▶ **WHAT IS REQUIRED**
Go to the line below containing "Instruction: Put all" and print exactly from there through the line containing "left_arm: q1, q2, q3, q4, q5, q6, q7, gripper", both included. Print nothing else.

____

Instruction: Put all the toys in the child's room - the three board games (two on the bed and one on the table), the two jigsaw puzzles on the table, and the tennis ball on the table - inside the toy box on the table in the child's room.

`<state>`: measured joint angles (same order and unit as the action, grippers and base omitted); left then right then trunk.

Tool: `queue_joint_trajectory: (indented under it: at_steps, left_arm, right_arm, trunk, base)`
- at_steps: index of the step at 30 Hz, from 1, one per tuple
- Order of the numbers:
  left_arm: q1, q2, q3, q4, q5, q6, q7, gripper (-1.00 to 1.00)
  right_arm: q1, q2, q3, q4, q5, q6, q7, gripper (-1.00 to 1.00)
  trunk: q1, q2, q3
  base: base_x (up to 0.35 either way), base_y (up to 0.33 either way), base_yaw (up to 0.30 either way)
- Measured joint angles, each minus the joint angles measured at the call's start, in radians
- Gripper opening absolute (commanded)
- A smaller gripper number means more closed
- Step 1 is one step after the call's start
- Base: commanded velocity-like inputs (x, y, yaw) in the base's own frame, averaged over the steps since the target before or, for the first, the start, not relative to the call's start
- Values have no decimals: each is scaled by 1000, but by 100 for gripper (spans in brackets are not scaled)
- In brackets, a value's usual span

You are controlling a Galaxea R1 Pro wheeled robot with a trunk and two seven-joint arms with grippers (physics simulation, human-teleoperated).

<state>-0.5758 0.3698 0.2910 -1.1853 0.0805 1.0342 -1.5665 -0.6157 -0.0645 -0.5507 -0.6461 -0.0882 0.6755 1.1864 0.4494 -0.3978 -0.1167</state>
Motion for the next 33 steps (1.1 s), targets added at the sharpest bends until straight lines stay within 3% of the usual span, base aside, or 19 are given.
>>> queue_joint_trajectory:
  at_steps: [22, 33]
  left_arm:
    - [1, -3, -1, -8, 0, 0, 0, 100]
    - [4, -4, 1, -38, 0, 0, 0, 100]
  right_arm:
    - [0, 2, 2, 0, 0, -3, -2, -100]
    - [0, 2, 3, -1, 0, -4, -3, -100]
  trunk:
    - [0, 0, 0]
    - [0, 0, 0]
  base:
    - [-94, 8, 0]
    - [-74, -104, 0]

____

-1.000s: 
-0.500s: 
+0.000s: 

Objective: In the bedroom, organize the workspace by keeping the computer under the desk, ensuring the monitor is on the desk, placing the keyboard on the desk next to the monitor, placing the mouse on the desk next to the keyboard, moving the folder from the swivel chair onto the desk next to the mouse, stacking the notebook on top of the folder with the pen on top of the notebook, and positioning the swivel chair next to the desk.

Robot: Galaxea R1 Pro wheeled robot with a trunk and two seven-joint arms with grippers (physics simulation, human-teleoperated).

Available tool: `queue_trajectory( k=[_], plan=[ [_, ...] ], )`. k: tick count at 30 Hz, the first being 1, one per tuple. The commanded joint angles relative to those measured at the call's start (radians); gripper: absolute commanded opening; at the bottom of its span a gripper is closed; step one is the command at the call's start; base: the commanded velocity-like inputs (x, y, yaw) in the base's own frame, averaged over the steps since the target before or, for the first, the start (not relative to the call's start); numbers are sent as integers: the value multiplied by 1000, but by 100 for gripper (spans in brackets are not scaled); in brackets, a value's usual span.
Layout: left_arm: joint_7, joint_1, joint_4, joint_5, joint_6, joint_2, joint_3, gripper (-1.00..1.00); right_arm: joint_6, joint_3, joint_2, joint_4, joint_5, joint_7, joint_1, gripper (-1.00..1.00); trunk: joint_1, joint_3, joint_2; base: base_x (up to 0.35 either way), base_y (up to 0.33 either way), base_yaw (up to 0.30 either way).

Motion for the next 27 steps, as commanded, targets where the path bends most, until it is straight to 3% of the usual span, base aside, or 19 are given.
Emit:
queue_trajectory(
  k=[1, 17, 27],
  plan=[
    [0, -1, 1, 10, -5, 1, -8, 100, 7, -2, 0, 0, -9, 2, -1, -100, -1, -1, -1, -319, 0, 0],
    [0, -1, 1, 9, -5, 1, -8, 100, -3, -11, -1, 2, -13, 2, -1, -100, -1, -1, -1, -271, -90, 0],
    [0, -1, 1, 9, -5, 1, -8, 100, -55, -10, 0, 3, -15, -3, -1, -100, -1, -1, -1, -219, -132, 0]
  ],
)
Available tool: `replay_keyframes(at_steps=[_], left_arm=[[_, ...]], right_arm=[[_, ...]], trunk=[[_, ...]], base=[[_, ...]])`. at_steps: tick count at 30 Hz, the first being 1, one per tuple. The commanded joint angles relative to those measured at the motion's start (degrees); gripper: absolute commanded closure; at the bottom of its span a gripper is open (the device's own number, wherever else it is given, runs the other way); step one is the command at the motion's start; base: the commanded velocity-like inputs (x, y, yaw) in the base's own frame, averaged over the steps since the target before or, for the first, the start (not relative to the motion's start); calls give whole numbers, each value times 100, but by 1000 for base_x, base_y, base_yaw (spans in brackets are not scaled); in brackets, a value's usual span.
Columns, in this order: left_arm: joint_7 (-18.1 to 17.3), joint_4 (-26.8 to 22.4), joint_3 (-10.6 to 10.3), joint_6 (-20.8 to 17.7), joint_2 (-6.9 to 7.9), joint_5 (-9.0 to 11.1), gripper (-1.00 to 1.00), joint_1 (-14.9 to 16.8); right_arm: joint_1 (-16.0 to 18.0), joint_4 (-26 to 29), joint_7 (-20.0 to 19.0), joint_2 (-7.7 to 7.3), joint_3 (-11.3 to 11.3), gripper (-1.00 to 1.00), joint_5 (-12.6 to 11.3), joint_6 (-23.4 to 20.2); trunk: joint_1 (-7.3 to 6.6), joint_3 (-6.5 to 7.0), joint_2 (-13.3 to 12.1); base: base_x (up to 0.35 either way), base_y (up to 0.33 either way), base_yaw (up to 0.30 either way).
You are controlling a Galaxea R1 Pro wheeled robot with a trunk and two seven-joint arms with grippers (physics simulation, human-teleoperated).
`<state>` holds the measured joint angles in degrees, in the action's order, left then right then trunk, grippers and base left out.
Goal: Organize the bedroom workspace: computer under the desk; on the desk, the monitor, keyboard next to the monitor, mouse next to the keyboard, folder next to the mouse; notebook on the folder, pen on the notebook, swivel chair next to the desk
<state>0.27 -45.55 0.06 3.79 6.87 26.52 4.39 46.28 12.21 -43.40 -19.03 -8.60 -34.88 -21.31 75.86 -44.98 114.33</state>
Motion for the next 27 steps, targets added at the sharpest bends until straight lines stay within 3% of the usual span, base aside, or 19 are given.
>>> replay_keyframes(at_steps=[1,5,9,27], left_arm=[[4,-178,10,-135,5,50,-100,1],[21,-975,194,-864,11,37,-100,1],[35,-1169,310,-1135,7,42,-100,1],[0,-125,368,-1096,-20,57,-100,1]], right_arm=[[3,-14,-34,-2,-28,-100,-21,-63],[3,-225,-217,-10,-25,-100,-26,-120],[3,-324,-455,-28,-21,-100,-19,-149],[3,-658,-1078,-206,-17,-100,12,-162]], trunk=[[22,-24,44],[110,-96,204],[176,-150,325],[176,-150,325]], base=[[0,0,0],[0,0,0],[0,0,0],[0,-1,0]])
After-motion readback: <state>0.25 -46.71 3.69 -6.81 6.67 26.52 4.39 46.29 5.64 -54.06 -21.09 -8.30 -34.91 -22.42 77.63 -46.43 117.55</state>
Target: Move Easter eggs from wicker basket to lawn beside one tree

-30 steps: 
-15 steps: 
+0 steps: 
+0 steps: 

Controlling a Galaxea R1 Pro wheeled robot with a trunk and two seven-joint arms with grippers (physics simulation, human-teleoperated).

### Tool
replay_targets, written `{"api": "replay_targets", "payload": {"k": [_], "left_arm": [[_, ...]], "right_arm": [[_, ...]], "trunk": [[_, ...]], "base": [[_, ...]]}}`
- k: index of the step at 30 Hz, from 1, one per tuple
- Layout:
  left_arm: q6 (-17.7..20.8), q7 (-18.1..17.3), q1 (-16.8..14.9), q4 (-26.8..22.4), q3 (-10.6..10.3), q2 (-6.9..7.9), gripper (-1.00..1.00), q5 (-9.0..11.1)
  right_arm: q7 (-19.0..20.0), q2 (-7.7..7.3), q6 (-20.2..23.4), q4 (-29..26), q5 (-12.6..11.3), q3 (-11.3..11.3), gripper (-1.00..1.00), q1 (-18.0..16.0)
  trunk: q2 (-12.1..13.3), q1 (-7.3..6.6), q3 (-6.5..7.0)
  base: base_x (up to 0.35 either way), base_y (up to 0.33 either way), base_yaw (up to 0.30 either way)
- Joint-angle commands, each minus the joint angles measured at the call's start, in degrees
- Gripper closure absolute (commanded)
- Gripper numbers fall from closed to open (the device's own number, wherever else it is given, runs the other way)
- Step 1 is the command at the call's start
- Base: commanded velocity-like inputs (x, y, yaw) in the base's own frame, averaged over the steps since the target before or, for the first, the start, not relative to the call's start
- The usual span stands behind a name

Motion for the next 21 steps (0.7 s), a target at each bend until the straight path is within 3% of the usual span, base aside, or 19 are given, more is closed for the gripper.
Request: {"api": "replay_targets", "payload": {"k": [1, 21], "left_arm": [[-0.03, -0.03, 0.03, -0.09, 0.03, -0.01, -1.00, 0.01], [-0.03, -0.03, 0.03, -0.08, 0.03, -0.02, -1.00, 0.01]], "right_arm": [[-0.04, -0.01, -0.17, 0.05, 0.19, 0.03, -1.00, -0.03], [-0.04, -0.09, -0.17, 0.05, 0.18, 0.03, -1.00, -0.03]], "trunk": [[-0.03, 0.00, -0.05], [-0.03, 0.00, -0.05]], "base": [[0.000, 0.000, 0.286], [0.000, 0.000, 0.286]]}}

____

▶ **TASK RESPONSE**
Instruction: Put all the toys in the child's room - the three board games (two on the bed and one on the table), the two jigsaw puzzles on the table, and the tennis ball on the table - inside the toy box on the table in the child's room.

`<state>`: measured joint angles (same order and unit as the action, grippers and base omitted); left then right then trunk.

Tool: `queue_joint_trajectory: (indented under it: at_steps, left_arm, right_arm, trunk, base)`
- at_steps: index of the step at 30 Hz, from 1, one per tuple
- Order of the numbers:
  left_arm: q1, q2, q3, q4, q5, q6, q7, gripper (-1.00 to 1.00)

What precedes this is the full answer.